Your answer must consist of exactly the lines below, starting with the line with "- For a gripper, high" and going on through the line with "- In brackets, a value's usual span", and nothing else.

[Opening Source material section]

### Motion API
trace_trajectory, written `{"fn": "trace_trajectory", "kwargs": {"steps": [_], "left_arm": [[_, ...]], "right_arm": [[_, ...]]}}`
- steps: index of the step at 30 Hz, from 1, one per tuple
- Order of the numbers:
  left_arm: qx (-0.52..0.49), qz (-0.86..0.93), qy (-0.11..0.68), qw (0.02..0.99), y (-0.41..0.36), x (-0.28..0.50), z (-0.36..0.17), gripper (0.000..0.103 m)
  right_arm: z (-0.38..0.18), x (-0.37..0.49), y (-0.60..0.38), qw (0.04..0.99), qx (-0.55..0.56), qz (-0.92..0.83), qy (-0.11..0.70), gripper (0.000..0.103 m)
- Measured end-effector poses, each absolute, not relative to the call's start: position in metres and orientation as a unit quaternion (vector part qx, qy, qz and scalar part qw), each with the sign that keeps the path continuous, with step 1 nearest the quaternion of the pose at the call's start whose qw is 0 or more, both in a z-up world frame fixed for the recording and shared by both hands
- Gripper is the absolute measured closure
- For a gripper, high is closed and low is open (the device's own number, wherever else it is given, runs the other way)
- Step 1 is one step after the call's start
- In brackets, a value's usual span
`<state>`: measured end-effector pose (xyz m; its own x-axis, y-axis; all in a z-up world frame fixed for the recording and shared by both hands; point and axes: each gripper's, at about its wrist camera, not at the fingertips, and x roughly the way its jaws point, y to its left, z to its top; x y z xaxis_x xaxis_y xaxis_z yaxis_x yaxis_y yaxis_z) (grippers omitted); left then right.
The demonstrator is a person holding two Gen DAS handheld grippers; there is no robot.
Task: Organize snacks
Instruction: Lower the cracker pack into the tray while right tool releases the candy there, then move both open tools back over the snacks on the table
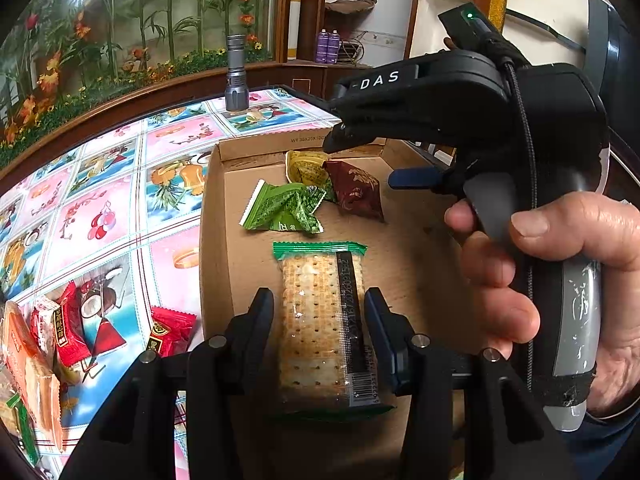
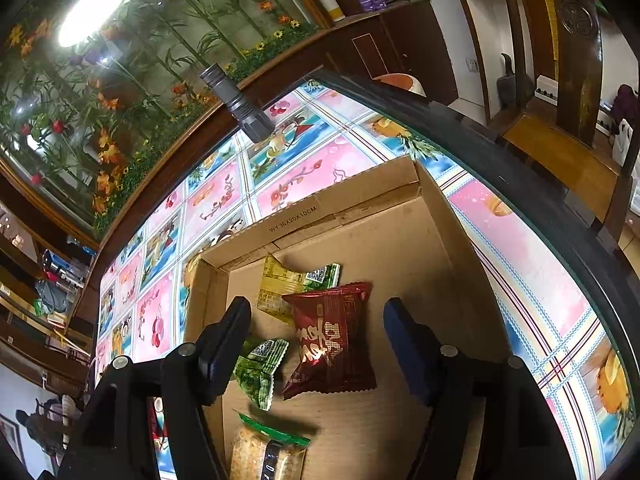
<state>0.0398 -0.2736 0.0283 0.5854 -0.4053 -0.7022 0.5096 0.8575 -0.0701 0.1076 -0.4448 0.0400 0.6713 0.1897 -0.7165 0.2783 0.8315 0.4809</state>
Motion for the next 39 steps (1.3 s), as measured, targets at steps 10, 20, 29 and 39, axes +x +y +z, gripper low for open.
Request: {"fn": "trace_trajectory", "kwargs": {"steps": [10, 20, 29, 39], "left_arm": [[0.074, -0.257, 0.373, 0.889, -0.274, 0.039, 0.028, 0.057], [0.06, -0.262, 0.355, 0.895, -0.267, 0.035, 0.042, 0.051], [0.035, -0.217, 0.288, 0.932, -0.217, 0.022, 0.083, 0.041], [0.039, -0.088, 0.253, 0.963, -0.129, 0.024, 0.098, 0.036]], "right_arm": [[0.038, 0.108, -0.444, 0.862, 0.292, -0.022, 0.413, 0.03], [0.043, 0.106, -0.446, 0.867, 0.293, -0.023, 0.402, 0.03], [0.07, 0.097, -0.428, 0.903, 0.252, -0.005, 0.347, 0.03], [0.087, 0.09, -0.371, 0.927, 0.171, 0.097, 0.318, 0.03]]}}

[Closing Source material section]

Solved problem:
- For a gripper, high is closed and low is open (the device's own number, wherever else it is given, runs the other way)
- Step 1 is one step after the call's start
- In brackets, a value's usual span

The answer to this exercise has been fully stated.